> _Source material_
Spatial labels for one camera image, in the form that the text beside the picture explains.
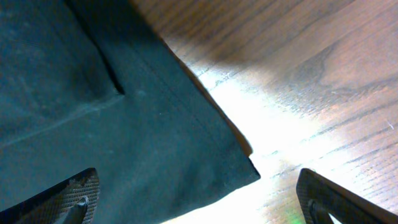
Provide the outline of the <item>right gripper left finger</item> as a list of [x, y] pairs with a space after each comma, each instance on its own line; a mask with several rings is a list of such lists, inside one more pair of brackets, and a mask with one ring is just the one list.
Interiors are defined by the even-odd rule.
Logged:
[[1, 212], [1, 223], [83, 223], [93, 221], [100, 194], [95, 168], [88, 168]]

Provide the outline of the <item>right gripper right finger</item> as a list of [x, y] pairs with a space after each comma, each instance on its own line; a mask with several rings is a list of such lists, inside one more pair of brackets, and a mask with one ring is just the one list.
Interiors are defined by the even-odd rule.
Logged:
[[333, 224], [332, 217], [350, 224], [397, 224], [397, 215], [310, 169], [300, 171], [296, 193], [305, 222], [309, 224]]

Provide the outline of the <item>black t-shirt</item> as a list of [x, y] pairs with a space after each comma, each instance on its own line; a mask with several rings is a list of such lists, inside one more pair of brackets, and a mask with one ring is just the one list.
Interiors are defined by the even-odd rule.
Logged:
[[95, 168], [92, 223], [160, 223], [260, 174], [129, 1], [1, 2], [1, 212]]

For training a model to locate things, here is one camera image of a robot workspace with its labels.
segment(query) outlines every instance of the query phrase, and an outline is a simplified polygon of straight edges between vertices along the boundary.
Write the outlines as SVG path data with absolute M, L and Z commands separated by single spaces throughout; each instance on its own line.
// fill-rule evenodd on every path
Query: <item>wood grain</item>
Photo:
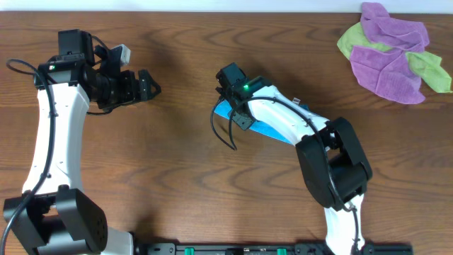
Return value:
M 87 117 L 86 194 L 108 224 L 139 238 L 180 242 L 323 239 L 323 209 L 306 189 L 294 148 L 234 130 L 239 151 L 212 134 L 215 74 L 237 62 L 272 79 L 327 118 L 347 118 L 374 170 L 362 231 L 375 242 L 410 242 L 416 254 L 453 250 L 453 95 L 423 84 L 426 101 L 404 106 L 359 86 L 336 47 L 359 14 L 0 13 L 0 63 L 37 65 L 57 54 L 57 31 L 88 30 L 132 50 L 130 69 L 162 86 L 155 100 Z M 422 21 L 428 50 L 453 74 L 453 16 Z M 29 76 L 0 65 L 0 199 L 19 196 L 33 158 L 38 101 Z M 226 121 L 215 119 L 226 127 Z M 0 229 L 5 222 L 0 220 Z M 15 237 L 7 254 L 23 254 Z

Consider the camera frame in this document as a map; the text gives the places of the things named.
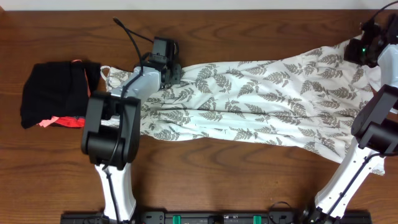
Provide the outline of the white fern print garment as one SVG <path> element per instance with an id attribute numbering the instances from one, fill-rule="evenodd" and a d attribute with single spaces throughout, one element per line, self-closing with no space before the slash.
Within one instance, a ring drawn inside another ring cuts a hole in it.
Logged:
<path id="1" fill-rule="evenodd" d="M 281 60 L 211 62 L 141 106 L 141 134 L 297 146 L 342 162 L 354 118 L 381 87 L 380 69 L 343 60 L 347 44 Z"/>

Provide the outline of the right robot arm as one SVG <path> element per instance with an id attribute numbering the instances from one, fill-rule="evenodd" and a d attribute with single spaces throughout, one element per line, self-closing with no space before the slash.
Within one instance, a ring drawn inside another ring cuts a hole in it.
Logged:
<path id="1" fill-rule="evenodd" d="M 397 112 L 397 14 L 388 17 L 385 27 L 372 17 L 361 30 L 362 37 L 346 47 L 344 60 L 379 67 L 381 87 L 355 117 L 348 154 L 299 223 L 371 223 L 369 212 L 347 212 L 347 204 L 378 164 L 397 155 L 397 121 L 387 117 Z"/>

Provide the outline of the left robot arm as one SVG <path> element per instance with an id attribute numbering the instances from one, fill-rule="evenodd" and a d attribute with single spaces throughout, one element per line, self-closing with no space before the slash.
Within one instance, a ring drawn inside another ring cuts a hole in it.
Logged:
<path id="1" fill-rule="evenodd" d="M 131 165 L 139 148 L 141 104 L 159 90 L 180 83 L 179 46 L 156 37 L 130 77 L 109 92 L 90 96 L 81 150 L 100 176 L 105 208 L 98 223 L 130 223 L 136 208 Z"/>

> _What you are asked to do_
Drop the images; return the entries above exactly as they appear.

> _Written answer_
Spatial labels for one camera image, in the form that the text beside the picture explains.
Provide the outline of the <item>right gripper left finger</item> as a list of [x, y] pairs with a space after each comma, each instance on its own line; a mask with several rings is a list of such lists, inside one more pair of brackets, and a mask with one ring is just the one list.
Interiors are defined by the even-odd rule.
Logged:
[[1, 212], [1, 223], [83, 223], [93, 221], [100, 194], [95, 168], [88, 168]]

Provide the outline of the <item>right gripper right finger</item> as a list of [x, y] pairs with a space after each comma, each instance on its own line; a mask with several rings is a list of such lists, inside one more pair of brackets, and a mask with one ring is just the one list.
Interiors are defined by the even-odd rule.
Logged:
[[333, 224], [332, 217], [350, 224], [397, 224], [397, 215], [310, 169], [300, 171], [296, 193], [305, 222], [309, 224]]

Provide the outline of the <item>black t-shirt</item> as a list of [x, y] pairs with a space after each comma, each instance on its own line; a mask with several rings is a list of such lists, inside one more pair of brackets, and a mask with one ring is just the one list.
Interiors are defined by the even-odd rule.
Logged:
[[95, 168], [92, 223], [160, 223], [260, 174], [129, 1], [1, 2], [1, 212]]

For training a model to locate things, here is one camera image of a robot workspace with its labels.
segment(query) outlines every instance of the query phrase, and an outline is a simplified polygon of straight edges between vertices along the boundary.
Write the outlines as SVG path data with absolute M, L and Z commands separated by single spaces throughout; each instance on its own line.
// fill-rule evenodd on every path
Query: <item>wood grain</item>
Photo:
Return value:
M 87 117 L 86 194 L 108 224 L 139 238 L 180 242 L 323 239 L 323 209 L 306 189 L 294 148 L 234 130 L 239 151 L 212 134 L 215 74 L 237 62 L 272 79 L 327 118 L 347 118 L 374 170 L 362 231 L 375 242 L 410 242 L 416 254 L 453 250 L 453 95 L 423 84 L 426 101 L 404 106 L 359 86 L 336 47 L 359 14 L 0 13 L 0 63 L 37 65 L 57 54 L 57 31 L 88 30 L 132 50 L 130 69 L 162 86 L 155 100 Z M 422 21 L 428 50 L 453 74 L 453 16 Z M 29 76 L 0 65 L 0 199 L 19 196 L 33 158 L 38 101 Z M 226 121 L 215 119 L 226 127 Z M 0 229 L 5 222 L 0 220 Z M 15 237 L 7 254 L 23 254 Z

Consider the camera frame in this document as a map; the text gives the places of the things named.
Provide the outline of the white fern print garment as one SVG <path> element per instance with an id attribute numbering the instances from one, fill-rule="evenodd" and a d attribute with single spaces throughout, one element per line, self-closing with no space before the slash.
Within one instance, a ring drawn inside another ring cuts a hole in it.
Logged:
<path id="1" fill-rule="evenodd" d="M 281 60 L 211 62 L 141 106 L 141 134 L 297 146 L 342 162 L 354 118 L 381 87 L 380 69 L 343 60 L 347 44 Z"/>

Provide the outline of the right robot arm as one SVG <path> element per instance with an id attribute numbering the instances from one, fill-rule="evenodd" and a d attribute with single spaces throughout, one element per line, self-closing with no space before the slash.
Within one instance, a ring drawn inside another ring cuts a hole in it.
Logged:
<path id="1" fill-rule="evenodd" d="M 397 112 L 397 14 L 388 17 L 385 27 L 372 17 L 361 30 L 362 37 L 346 47 L 344 60 L 379 67 L 381 87 L 355 117 L 348 154 L 299 223 L 371 223 L 369 212 L 347 212 L 347 204 L 378 164 L 397 155 L 397 121 L 387 117 Z"/>

Provide the outline of the left robot arm as one SVG <path> element per instance with an id attribute numbering the instances from one, fill-rule="evenodd" and a d attribute with single spaces throughout, one element per line, self-closing with no space before the slash.
Within one instance, a ring drawn inside another ring cuts a hole in it.
Logged:
<path id="1" fill-rule="evenodd" d="M 131 165 L 139 148 L 141 104 L 159 90 L 180 83 L 179 46 L 156 37 L 130 77 L 109 92 L 90 96 L 81 150 L 100 176 L 105 208 L 98 223 L 130 223 L 136 208 Z"/>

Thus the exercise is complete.